Os dados de mercados individuais é algo que não partilhamos, poderão ver o peso de cada área nos relatórios globais. Mas posso dizer que Portugal foi dos locais onde o Surface teve maior sucesso logo desde o início. Na verdade, aquilo de que estamos a falar é de um produto que veio revolucionar uma nova categoria de dispositivos e a forma como utilizamos os dispositivos de produtividade no nosso dia-a-dia; outras marcas seguiram depois o princípio do 2-em-1. O Surface é hoje uma marca com um portefólio muito mais alargado – também já tem laptop, um Surface mais pequeno, outro maior, o Hub (que já é um computador em formato de ecrã para acompanhar uma sala de reuniões)… Portanto, vamos crescendo a família e o portefólio, acreditamos que também marcando ou procurando desenhar o que pode ser uma nova tendência da utilização destes dispositivos, seja na nossa vida pessoal seja no mundo empresarial.
Está prevista uma maior aposta da Microsoft Portugal na Xbox para ganhar quota de mercado? E como vê o futuro do gaming, com esta aparente futura dicotomia entre consolas e serviços de streaming, onde a Microsoft também vai entrar?

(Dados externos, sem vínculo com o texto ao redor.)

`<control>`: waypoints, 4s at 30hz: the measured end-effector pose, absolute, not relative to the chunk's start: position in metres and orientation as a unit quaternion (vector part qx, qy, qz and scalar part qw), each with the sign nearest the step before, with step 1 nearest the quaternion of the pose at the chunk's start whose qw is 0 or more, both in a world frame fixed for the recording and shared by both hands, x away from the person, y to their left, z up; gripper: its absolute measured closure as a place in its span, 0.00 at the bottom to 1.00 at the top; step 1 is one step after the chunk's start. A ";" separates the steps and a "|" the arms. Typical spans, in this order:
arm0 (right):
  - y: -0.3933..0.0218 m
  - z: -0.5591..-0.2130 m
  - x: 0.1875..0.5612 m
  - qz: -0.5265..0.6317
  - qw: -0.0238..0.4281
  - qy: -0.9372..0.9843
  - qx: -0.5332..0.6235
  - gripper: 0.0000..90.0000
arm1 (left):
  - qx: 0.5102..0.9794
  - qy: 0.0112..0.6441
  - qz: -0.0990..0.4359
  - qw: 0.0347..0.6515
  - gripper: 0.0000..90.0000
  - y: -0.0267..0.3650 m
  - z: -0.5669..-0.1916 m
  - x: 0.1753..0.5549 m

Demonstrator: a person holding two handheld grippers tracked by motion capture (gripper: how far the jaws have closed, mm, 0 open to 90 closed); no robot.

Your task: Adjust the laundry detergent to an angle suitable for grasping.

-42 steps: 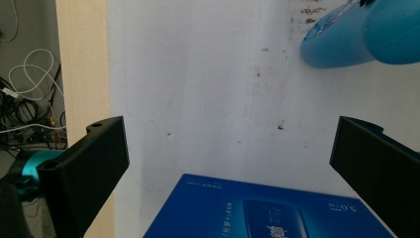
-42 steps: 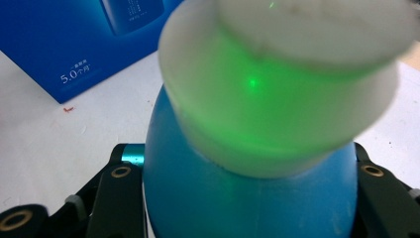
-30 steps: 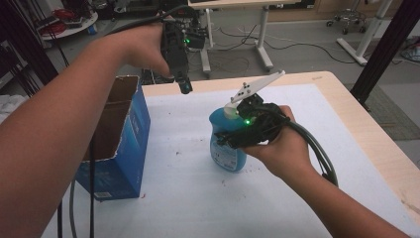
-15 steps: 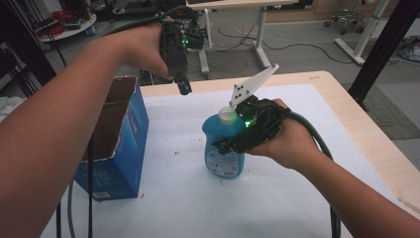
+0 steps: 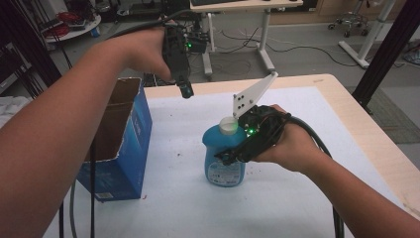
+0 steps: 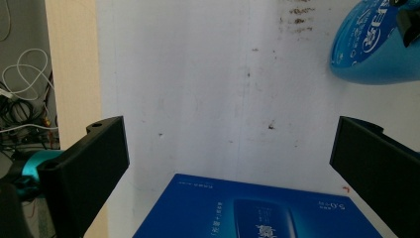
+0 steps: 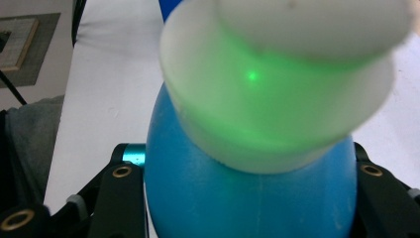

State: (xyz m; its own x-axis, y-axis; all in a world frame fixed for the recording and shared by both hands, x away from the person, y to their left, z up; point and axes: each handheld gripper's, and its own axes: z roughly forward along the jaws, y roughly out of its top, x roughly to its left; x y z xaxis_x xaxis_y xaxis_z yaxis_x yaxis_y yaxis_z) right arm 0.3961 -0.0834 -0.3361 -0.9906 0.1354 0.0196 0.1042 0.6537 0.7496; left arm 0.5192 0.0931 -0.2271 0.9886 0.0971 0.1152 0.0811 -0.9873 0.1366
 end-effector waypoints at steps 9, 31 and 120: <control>-0.077 -0.344 0.392 0.408 0.011 0.911 0.050 0.49 | 0.995 0.045 0.061 0.067 0.02 0.094 -0.229 0.519; -0.080 -0.348 0.390 0.414 0.011 0.909 0.053 0.47 | 0.995 0.043 0.061 0.065 0.02 0.093 -0.227 0.517; -0.126 -0.212 0.345 0.120 -0.008 0.993 0.015 0.01 | 0.997 0.031 0.040 0.056 0.02 0.066 -0.237 0.517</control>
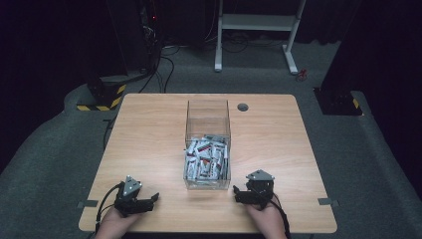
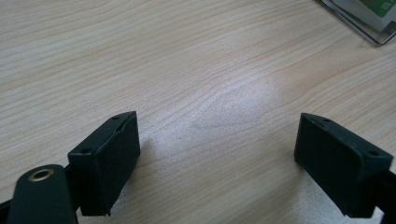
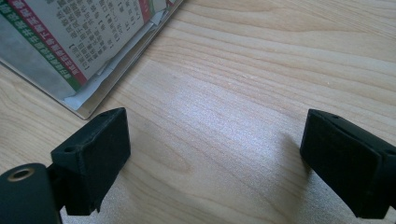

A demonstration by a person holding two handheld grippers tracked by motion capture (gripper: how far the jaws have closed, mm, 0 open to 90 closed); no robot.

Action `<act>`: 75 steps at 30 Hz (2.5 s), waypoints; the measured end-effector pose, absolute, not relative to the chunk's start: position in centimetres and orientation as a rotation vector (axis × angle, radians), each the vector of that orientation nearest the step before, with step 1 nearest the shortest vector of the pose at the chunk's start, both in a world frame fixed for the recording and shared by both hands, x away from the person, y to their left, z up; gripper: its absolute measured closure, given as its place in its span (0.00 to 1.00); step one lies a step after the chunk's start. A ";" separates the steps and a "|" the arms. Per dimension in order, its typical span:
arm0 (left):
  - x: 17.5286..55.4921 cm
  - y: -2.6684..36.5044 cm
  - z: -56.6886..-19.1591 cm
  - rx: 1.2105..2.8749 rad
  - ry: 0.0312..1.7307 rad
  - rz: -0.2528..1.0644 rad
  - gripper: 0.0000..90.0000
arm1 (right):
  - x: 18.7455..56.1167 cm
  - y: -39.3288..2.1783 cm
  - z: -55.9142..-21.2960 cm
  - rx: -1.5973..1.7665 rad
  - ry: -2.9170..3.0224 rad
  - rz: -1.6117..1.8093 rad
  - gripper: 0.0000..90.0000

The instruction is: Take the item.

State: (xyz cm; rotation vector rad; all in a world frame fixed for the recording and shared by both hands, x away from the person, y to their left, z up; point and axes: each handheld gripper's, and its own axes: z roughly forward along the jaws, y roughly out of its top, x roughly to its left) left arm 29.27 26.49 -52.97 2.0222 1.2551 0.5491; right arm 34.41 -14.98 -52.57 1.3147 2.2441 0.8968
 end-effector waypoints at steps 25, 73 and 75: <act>29.3 26.5 -53.0 2.023 1.253 0.548 0.16 | 34.3 -15.4 -52.5 1.311 2.253 0.912 0.10; 29.3 26.5 -53.0 2.025 1.251 0.545 0.16 | 33.3 -17.0 -50.3 1.187 2.154 1.069 0.13; 29.3 26.5 -53.0 2.025 1.251 0.544 0.16 | 33.3 -17.1 -50.3 1.183 2.149 1.073 0.13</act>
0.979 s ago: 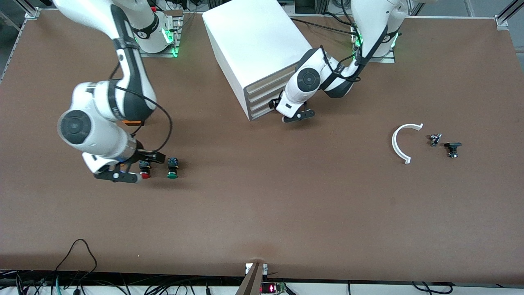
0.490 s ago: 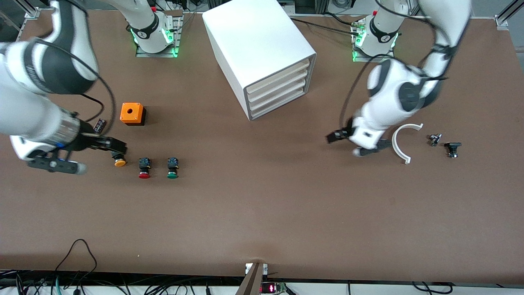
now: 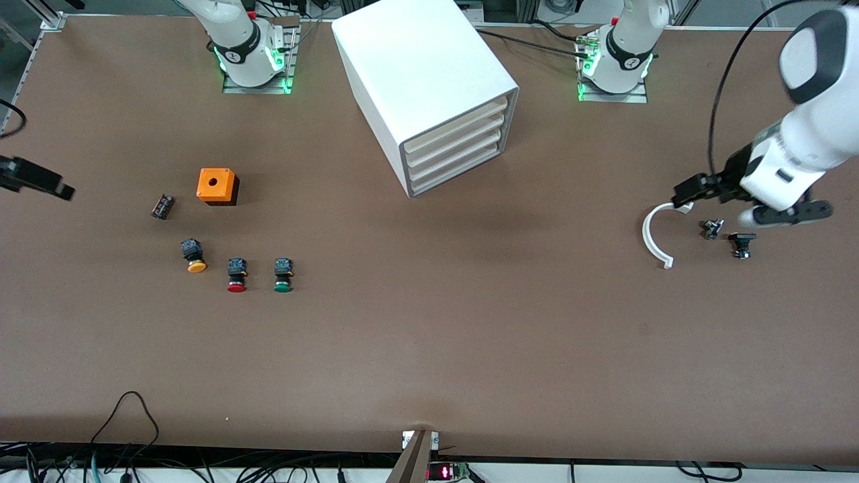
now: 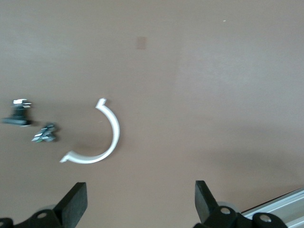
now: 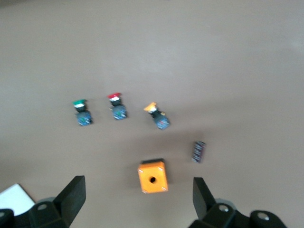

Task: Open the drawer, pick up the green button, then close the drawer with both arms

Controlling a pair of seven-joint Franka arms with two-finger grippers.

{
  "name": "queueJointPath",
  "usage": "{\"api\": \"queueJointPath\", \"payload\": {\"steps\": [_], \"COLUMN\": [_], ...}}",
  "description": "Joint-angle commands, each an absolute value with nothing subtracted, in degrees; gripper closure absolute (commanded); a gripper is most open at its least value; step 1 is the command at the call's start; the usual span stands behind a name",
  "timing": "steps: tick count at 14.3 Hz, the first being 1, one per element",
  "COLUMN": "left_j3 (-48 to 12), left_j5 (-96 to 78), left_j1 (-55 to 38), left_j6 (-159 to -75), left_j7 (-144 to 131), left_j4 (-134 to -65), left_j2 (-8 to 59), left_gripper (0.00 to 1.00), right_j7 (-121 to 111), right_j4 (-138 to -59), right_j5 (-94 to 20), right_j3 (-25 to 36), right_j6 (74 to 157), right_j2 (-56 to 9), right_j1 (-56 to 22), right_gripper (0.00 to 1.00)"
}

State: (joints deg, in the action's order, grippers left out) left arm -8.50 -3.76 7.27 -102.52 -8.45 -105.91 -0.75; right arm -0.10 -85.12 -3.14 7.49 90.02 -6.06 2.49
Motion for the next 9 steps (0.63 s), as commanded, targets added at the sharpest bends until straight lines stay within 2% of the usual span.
{"api": "queueJointPath", "payload": {"steps": [1,9], "left_j3": [-7.8,-7.8], "left_j5": [-1.7,-1.7], "left_j1": [6.8,6.9], "left_j6": [-99.2,-99.0], "left_j7": [-7.4,-7.6], "left_j4": [-104.5,-103.4], "left_j2": [-1.0,-1.3], "left_gripper": [0.0,0.0], "right_j7": [-0.3,4.2], "right_j4": [-88.1,-94.0], "right_j5": [0.8,1.8], "right_j3": [5.5,3.2], "right_j6": [88.8,87.6], "right_j2": [-3.4,2.5], "right_j1": [2.9,2.7], "right_gripper": [0.0,0.0]}}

A Xbox continua a ter uma presença em Portugal também. O mundo do gaming vai transformar-se, acho que já está a transformar-se. Basta ver o movimento dos eSports, que é muito interessante, porque, na verdade, é uma coexistência entre o mundo online e físico. As pessoas hoje não jogam sozinhas no seu cantinho ou cubículo, pelo contrário, tipicamente jogam em equipa com outros ou contra outros. Inclusive neste novo modelo de eSports acontecem num espaço físico num determinado momento e depois visionado por milhões em todo o mundo. Portanto, acho que vamos ver muitas alterações e o streaming é uma delas. As capacidades que a tecnologia hoje traz permitem que isso possa vir a ser uma realidade se o consumidor assim o quiser e se a indústria trabalhar nesse sentido.